Ce n’est pas assez de parler de l’utilité du Dictionnaire, il faudrait plutôt insister sur sa nécessité. Les graves dangers que fait courir à la foi la fausse critique montrent l’impérieuse nécessité de se confier à un guide sûr pour se livrer sans péril à ces délicates et périlleuses recherches.

Les dangers ne viennent pas seulement de la critique négative, — j’en ai signalé quelques-uns ; — ils viennent aussi de la critique dite positive, quand on l’emploie mal à propos, avec des idées préconçues, des jugements tout faits, quand on l’applique à des matières sur lesquelles elle ne doit pas s’exercer. Elle ne saurait évidemment être employée dans toutes les questions relatives à la Révélation ; il y aurait plus qu’un péril, il y aurait erreur contre la foi, comme aussi il ne faut pas rejeter une critique raisonnable et judicieuse, parce que si l’objet de notre foi est au-dessus de la raison, les motifs de crédibilité doivent être raisonnés et raisonnables, parce que les sophismes de la fausse raison ne peuvent être dissipés que par la vraie, enfin parce qu’en présence de données différentes et contradictoires en apparence, c’est à la raison de dégager les faits véritables et d’établir ce qu’on doit admettre, puisque l’Église ne saurait intervenir constamment pour décider les questions d’histoire.

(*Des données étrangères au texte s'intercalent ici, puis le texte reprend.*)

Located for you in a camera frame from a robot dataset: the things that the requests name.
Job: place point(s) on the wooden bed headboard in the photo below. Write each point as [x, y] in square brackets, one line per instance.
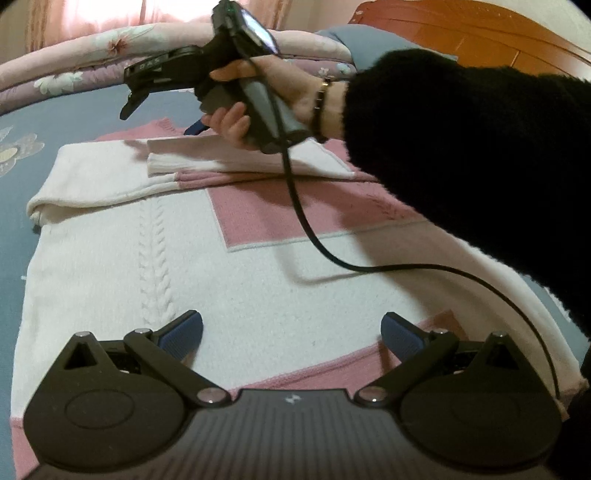
[461, 27]

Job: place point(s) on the person's right hand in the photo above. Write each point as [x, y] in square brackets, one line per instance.
[295, 87]

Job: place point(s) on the bed with teal printed sheet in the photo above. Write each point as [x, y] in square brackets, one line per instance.
[69, 115]

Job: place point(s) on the pink and white knit sweater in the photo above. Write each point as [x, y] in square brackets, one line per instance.
[277, 295]

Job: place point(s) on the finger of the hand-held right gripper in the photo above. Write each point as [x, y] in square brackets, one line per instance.
[134, 104]
[196, 129]

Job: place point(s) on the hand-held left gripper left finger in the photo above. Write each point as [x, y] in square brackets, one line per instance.
[182, 334]

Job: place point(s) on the folded floral quilt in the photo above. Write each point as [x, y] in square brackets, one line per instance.
[92, 46]

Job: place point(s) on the pink patterned window curtain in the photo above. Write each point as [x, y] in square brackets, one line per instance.
[69, 18]

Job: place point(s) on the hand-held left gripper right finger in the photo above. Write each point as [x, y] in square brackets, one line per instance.
[401, 339]

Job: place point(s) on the person's dark clothing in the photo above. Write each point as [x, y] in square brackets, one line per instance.
[582, 424]

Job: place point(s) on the teal printed pillow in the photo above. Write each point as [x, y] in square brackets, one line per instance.
[369, 41]

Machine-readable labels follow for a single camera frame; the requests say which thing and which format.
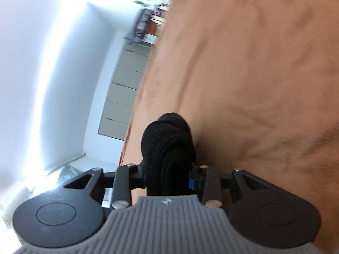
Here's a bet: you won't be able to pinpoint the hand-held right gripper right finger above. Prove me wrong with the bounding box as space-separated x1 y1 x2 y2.
189 165 268 209

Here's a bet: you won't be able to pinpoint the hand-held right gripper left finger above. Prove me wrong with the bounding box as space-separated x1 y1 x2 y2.
60 163 147 209

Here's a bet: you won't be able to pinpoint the black pants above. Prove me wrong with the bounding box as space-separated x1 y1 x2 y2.
141 113 198 198

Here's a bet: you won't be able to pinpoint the grey wardrobe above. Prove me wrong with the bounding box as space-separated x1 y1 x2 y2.
97 35 157 141

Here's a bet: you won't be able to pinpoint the brown blanket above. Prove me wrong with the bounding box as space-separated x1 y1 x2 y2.
119 0 339 254

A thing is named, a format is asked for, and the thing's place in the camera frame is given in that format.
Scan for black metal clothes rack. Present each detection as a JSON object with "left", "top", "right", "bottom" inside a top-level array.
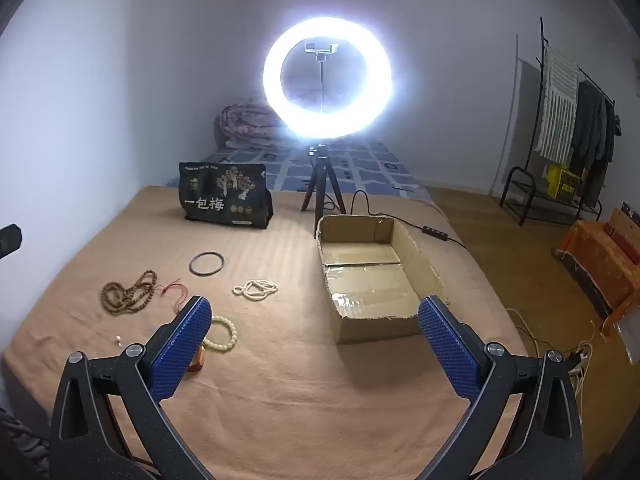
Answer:
[{"left": 500, "top": 17, "right": 623, "bottom": 226}]

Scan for black cable with inline remote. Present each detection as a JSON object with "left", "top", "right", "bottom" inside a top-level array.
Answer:
[{"left": 350, "top": 190, "right": 468, "bottom": 251}]

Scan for cardboard box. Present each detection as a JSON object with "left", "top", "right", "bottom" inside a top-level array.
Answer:
[{"left": 314, "top": 214, "right": 450, "bottom": 345}]

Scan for black mini tripod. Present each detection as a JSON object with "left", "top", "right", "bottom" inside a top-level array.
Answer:
[{"left": 300, "top": 144, "right": 348, "bottom": 213}]

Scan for black snack bag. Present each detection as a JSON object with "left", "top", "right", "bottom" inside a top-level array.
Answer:
[{"left": 179, "top": 161, "right": 275, "bottom": 231}]

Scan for brown wooden bead necklace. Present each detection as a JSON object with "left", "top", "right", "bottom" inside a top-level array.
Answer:
[{"left": 100, "top": 270, "right": 160, "bottom": 313}]

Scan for power strip with white cables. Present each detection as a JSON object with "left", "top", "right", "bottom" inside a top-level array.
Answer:
[{"left": 505, "top": 307, "right": 596, "bottom": 396}]

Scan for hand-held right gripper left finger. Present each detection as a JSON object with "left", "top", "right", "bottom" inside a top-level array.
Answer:
[{"left": 49, "top": 295, "right": 213, "bottom": 480}]

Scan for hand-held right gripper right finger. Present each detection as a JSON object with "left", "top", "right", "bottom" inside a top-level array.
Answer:
[{"left": 417, "top": 295, "right": 586, "bottom": 480}]

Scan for black bangle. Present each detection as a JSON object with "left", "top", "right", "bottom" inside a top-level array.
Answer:
[{"left": 189, "top": 252, "right": 225, "bottom": 277}]

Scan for dark hanging clothes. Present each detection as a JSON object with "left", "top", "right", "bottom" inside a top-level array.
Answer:
[{"left": 570, "top": 80, "right": 623, "bottom": 206}]

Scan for orange cloth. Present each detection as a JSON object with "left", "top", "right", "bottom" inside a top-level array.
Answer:
[{"left": 552, "top": 207, "right": 640, "bottom": 341}]

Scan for pale green bead bracelet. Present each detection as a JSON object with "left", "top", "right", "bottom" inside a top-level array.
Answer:
[{"left": 202, "top": 315, "right": 238, "bottom": 353}]

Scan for phone holder with pole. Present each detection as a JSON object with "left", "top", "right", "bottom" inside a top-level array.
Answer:
[{"left": 304, "top": 41, "right": 342, "bottom": 117}]

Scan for dark patterned cloth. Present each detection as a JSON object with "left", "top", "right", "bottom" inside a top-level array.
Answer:
[{"left": 0, "top": 407, "right": 51, "bottom": 480}]

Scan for folded floral quilt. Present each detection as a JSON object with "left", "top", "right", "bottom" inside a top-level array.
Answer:
[{"left": 215, "top": 92, "right": 296, "bottom": 151}]

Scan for yellow box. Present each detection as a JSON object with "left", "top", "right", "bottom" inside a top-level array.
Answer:
[{"left": 545, "top": 162, "right": 588, "bottom": 203}]

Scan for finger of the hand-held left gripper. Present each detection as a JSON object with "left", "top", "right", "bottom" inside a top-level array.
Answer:
[{"left": 0, "top": 224, "right": 23, "bottom": 257}]

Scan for blue checked bed sheet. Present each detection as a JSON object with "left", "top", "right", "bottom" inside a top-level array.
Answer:
[{"left": 202, "top": 137, "right": 431, "bottom": 201}]

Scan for white ring light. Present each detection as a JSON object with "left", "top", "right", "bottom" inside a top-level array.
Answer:
[{"left": 262, "top": 16, "right": 393, "bottom": 138}]

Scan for white striped towel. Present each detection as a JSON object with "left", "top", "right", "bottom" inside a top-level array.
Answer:
[{"left": 532, "top": 42, "right": 581, "bottom": 161}]

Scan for white bead necklace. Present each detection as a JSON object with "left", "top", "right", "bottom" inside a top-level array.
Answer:
[{"left": 231, "top": 279, "right": 279, "bottom": 302}]

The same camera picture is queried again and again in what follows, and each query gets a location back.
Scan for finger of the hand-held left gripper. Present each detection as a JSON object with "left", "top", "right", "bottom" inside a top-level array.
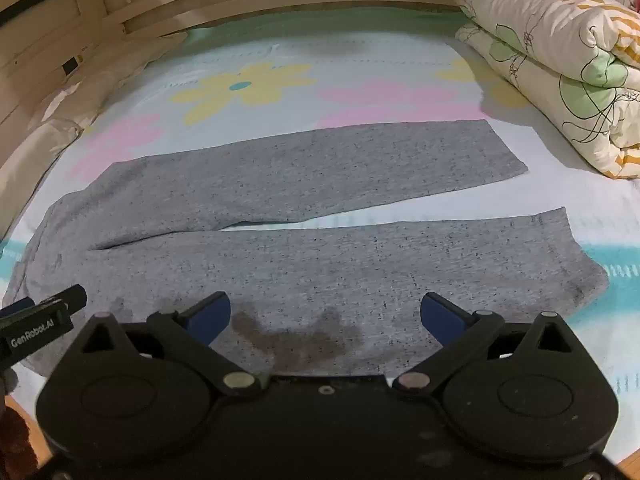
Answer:
[
  {"left": 41, "top": 284, "right": 89, "bottom": 314},
  {"left": 0, "top": 297, "right": 37, "bottom": 319}
]

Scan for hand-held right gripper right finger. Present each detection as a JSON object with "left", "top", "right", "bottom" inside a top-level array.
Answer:
[{"left": 392, "top": 291, "right": 574, "bottom": 394}]

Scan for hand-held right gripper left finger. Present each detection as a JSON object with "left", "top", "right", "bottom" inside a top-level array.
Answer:
[{"left": 77, "top": 291, "right": 268, "bottom": 396}]

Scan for grey pants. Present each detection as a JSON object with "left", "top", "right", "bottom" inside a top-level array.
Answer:
[{"left": 2, "top": 119, "right": 610, "bottom": 379}]

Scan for cream pillow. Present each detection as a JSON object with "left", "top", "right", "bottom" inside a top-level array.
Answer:
[{"left": 30, "top": 34, "right": 190, "bottom": 132}]

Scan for wooden side cabinet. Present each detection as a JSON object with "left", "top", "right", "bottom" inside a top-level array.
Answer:
[{"left": 0, "top": 0, "right": 128, "bottom": 128}]

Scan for floral bed sheet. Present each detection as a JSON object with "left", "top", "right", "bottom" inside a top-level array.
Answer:
[{"left": 0, "top": 10, "right": 640, "bottom": 466}]

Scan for folded floral quilt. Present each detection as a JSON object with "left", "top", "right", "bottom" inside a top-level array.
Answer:
[{"left": 452, "top": 0, "right": 640, "bottom": 180}]

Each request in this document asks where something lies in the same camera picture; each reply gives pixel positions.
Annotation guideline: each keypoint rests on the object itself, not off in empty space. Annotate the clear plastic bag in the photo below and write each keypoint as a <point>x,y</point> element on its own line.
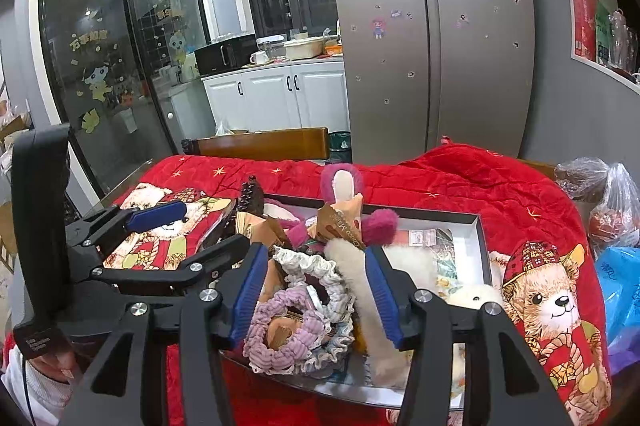
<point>617,211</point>

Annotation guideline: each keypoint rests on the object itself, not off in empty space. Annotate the black microwave oven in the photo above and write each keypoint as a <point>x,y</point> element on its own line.
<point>222,55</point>

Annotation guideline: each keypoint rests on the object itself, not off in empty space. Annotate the glass sliding door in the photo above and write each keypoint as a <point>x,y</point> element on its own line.
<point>100,71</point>

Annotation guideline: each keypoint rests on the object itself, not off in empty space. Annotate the cream frilly scrunchie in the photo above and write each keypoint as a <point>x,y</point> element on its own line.
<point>310,261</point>

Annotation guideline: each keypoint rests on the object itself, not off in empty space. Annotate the red gift box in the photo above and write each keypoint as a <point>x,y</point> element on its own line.
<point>584,19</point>

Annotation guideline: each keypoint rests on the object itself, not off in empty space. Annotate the green box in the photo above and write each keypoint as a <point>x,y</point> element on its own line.
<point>603,34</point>

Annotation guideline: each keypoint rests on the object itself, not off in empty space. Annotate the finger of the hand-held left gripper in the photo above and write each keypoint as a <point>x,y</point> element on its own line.
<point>215,258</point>
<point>155,215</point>

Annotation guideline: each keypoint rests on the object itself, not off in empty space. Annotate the white plastic basin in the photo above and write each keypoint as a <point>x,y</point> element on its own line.
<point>302,49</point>

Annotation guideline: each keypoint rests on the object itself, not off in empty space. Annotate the green trash bin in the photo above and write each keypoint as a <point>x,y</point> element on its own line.
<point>341,146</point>

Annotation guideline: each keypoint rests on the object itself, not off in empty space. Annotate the blue plastic bag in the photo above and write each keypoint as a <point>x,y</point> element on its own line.
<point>620,291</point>

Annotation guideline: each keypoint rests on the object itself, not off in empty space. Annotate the person's left forearm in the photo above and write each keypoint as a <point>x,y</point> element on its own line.
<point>45,398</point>

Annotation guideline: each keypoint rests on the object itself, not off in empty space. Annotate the pink scrunchie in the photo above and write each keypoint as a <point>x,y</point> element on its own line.
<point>272,346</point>

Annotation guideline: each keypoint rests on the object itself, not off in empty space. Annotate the person's left hand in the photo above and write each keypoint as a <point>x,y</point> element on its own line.
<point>60,363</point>

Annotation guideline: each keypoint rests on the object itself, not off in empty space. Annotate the white kitchen cabinet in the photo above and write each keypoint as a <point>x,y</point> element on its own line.
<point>270,96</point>

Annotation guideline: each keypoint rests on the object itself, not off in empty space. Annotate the dark hair claw clip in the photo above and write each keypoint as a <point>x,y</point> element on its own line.
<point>252,196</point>

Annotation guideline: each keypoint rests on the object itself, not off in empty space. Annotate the grey plastic bag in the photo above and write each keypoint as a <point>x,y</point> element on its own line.
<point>580,178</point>

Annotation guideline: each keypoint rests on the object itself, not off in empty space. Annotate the silver double-door refrigerator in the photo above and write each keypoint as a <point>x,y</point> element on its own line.
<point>425,36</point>

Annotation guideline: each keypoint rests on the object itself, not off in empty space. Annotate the purple cloth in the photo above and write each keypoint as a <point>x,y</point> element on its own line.
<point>625,353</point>

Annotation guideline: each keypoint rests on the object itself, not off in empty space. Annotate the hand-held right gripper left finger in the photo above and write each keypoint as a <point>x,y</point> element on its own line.
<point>247,296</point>

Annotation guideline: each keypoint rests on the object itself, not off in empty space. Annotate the white cup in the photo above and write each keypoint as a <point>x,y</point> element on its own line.
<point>257,58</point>

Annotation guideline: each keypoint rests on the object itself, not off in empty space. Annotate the white wall shelf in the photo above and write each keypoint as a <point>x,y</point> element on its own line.
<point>605,66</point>

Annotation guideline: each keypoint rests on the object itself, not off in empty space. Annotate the red printed blanket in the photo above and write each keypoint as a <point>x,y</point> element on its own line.
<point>460,181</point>

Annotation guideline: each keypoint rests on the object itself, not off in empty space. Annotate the wooden chair back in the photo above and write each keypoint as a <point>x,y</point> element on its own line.
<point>260,144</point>

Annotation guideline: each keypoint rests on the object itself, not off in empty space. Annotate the triangular gold snack packet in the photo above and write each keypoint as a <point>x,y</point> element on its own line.
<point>255,226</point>
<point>340,221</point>

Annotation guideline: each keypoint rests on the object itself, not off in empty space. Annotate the beige plush dog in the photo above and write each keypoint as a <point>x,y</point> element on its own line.
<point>350,281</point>

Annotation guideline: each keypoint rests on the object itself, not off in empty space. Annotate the dark storage box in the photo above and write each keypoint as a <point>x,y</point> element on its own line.
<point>450,231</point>

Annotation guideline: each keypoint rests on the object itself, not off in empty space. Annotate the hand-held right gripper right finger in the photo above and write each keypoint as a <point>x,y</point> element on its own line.
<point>382,301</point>

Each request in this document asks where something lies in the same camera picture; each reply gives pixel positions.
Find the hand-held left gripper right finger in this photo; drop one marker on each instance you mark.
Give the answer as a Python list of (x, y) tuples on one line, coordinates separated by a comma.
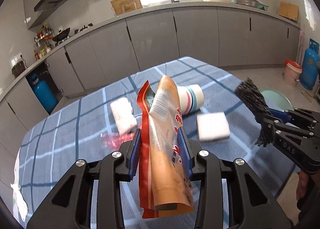
[(185, 151)]

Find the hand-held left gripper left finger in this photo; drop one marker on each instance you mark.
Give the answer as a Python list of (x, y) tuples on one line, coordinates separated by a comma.
[(133, 154)]

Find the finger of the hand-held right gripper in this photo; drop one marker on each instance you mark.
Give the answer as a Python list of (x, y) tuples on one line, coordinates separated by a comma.
[(280, 115), (267, 129)]

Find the red snack packet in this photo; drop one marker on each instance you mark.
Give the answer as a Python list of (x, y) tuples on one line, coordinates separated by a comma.
[(145, 149)]

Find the green trash bin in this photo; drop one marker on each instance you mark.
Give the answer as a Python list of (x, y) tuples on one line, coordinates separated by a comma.
[(277, 99)]

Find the black mesh net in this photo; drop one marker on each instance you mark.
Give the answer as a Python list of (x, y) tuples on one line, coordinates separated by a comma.
[(252, 96)]

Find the striped white paper cup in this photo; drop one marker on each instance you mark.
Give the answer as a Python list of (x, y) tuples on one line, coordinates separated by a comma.
[(192, 99)]

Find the person's right hand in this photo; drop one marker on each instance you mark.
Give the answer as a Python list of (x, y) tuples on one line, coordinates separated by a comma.
[(302, 186)]

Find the pink clear plastic wrapper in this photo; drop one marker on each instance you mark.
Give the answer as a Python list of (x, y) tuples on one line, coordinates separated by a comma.
[(112, 140)]

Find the white sponge block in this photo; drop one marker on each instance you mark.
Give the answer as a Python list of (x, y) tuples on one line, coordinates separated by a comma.
[(123, 116), (212, 126)]

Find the pink bucket with red bag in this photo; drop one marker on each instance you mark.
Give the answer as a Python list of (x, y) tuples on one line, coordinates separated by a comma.
[(293, 72)]

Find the freestanding blue gas cylinder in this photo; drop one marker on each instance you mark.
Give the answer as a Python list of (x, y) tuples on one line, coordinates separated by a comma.
[(310, 69)]

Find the blue plaid tablecloth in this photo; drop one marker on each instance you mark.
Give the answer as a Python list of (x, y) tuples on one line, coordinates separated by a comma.
[(75, 131)]

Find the plain wooden cutting board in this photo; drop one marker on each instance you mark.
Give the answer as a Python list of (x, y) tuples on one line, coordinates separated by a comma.
[(288, 10)]

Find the blue gas cylinder in cabinet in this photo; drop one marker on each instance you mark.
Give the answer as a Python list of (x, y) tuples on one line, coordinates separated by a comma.
[(45, 94)]

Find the teal dish rack base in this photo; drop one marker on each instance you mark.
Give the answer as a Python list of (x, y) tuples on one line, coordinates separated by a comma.
[(262, 6)]

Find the grey kitchen counter cabinets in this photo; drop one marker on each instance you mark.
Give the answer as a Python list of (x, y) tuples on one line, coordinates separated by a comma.
[(175, 36)]

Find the metal basin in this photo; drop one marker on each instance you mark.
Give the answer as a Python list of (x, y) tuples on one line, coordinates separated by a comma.
[(246, 1)]

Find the white patterned undercloth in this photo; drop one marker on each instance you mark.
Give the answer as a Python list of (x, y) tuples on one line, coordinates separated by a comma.
[(20, 194)]

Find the gas stove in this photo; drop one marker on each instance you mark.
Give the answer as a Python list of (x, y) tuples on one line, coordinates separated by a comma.
[(80, 30)]

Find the black wok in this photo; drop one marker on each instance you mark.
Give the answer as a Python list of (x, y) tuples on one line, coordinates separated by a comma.
[(61, 34)]

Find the dark rice cooker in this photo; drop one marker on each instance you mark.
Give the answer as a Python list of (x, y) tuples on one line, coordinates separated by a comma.
[(18, 69)]

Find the metal spice rack with bottles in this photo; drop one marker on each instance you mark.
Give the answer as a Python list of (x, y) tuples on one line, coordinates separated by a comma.
[(43, 41)]

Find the steel sink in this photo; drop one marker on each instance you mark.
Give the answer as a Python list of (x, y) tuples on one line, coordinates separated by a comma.
[(170, 1)]

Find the wooden cutting board with stand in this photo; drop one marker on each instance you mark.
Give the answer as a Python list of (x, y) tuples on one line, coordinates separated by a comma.
[(125, 2)]

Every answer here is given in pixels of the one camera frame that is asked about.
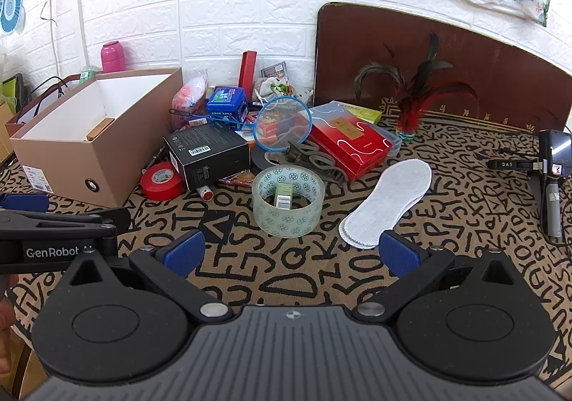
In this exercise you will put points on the clear patterned tape roll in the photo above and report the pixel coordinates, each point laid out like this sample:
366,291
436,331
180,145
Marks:
286,222

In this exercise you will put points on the brown paper bag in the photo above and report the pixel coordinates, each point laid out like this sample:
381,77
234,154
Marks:
42,94

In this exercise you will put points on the dark picture card box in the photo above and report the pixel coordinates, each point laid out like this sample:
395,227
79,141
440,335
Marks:
273,70

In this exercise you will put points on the red and white packet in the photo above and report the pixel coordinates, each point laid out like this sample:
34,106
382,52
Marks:
187,97

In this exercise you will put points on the grey plastic glasses frame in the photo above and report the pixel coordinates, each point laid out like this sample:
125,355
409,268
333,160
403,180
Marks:
319,164

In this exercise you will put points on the orange snack packet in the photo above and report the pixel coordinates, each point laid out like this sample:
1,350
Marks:
239,179

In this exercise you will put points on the brown wooden board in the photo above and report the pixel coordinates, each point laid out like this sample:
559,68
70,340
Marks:
469,70

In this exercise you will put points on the red tape roll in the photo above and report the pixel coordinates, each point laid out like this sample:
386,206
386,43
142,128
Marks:
161,182

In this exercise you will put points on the brown cardboard box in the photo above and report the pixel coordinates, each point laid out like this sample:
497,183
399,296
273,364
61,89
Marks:
67,146

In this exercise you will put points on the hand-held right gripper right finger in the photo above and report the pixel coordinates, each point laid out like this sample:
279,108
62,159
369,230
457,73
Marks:
397,251

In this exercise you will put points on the person's left hand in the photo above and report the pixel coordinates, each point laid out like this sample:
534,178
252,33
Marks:
4,338

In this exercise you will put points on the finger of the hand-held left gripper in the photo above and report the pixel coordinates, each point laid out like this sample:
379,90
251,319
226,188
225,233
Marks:
24,203
67,218

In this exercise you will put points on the red gift box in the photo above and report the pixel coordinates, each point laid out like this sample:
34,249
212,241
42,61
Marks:
353,146

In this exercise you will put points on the red feather shuttlecock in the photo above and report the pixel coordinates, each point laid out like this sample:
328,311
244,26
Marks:
411,110

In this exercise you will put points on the white printed plastic bag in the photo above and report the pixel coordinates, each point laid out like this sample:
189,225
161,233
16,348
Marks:
279,88

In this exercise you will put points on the small green box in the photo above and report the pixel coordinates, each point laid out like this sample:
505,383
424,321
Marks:
283,196

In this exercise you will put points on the green bag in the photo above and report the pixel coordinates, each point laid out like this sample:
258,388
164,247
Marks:
10,92

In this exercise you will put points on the tall red box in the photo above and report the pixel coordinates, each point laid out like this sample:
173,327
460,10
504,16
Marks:
247,70

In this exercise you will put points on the pink bottle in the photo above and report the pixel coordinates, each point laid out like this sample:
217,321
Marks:
112,56

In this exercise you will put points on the blue net scoop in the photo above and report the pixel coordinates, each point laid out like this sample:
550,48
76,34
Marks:
279,135

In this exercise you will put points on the black hand-held device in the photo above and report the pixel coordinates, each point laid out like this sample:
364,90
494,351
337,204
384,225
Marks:
554,168

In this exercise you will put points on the yellow green flat box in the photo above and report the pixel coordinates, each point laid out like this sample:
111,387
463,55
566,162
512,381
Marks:
364,114

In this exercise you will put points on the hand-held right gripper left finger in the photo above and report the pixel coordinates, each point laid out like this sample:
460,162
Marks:
185,251

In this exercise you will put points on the clear plastic case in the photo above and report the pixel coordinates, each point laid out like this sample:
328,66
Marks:
393,141

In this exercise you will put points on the white tube with red cap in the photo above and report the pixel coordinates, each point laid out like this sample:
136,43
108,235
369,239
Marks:
206,193

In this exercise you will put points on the blue plastic box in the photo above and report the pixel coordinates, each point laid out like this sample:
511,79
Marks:
225,103

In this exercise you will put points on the white shoe insole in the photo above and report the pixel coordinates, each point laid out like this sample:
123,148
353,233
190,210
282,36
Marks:
393,195

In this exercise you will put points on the black patterned tablecloth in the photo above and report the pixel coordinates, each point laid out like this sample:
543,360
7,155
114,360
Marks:
290,262

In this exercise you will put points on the black product box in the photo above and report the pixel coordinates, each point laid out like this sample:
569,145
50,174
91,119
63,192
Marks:
203,155

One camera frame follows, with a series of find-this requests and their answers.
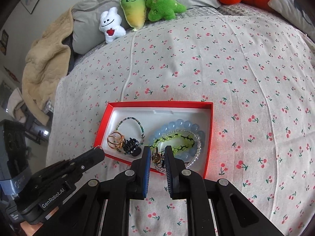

Il suffira d’un seul exemple emprunté à des rationalistes soi-disant chrétiens pour montrer les périls d’une application fausse de la critique positive.

On peut admettre dans une assez large mesure un développement de la révélation, La lumière du Sinaï n’est pas aussi intense que celle du Thabor ou de la montagne des Béatitudes. On peut sans témérité soutenir que les anciens Juifs n’avaient pas des données bien précises sur l’immortalité de l’âme, sur le bonheur futur, les récompenses ou les châtiments éternels ; tout était un peu confus dans leur croyance à la survivance. Mais prétendre, au nom de la critique, que l’idée d’un Dieu unique s’est dégagée peu à peu, que le Dieu d’Abraham n’est pas celui des prophètes ou des Machabées, sous prétexte que le langage un peu anthropomorphiste des anciens auteurs n’est pas aussi épuré que celui des auteurs postérieurs à la captivité, ce serait un abus intolérable ; ce serait énerver la force probante des prophéties, briser la longue chaîne qui descend d’Adam à Notre —Seigneur, mettre Isaïe, Amos et les autres au-dessous des apocryphes du second siècle avant J.-C. On arriverait bien vite avec ce système à dire qu’Israël n’a pas été traité autrement que les autres nations, que son histoire est une histoire comme une autre, que tous les peuples ont été aussi amenés au Christ quoique par d’autres chemins, qu’il y a eu un développement religieux indépendant de celui d’Israël ; que les prophètes doivent être placés sur le même pied que les autres maîtres de l’humanité, que Platon et Aristote ont été aussi utiles à la religion et à l’enseignement chrétien qu’Ézéchiel et Daniel. N’est-ce pas là, ajoute-t-on, le λόγoς σπερματικός dont parlent les Pères de l’Église, la semence évangélique répandue partout ? Ceci est la négation presque complète de la révélation, la suppression de l’élément positif de la religion.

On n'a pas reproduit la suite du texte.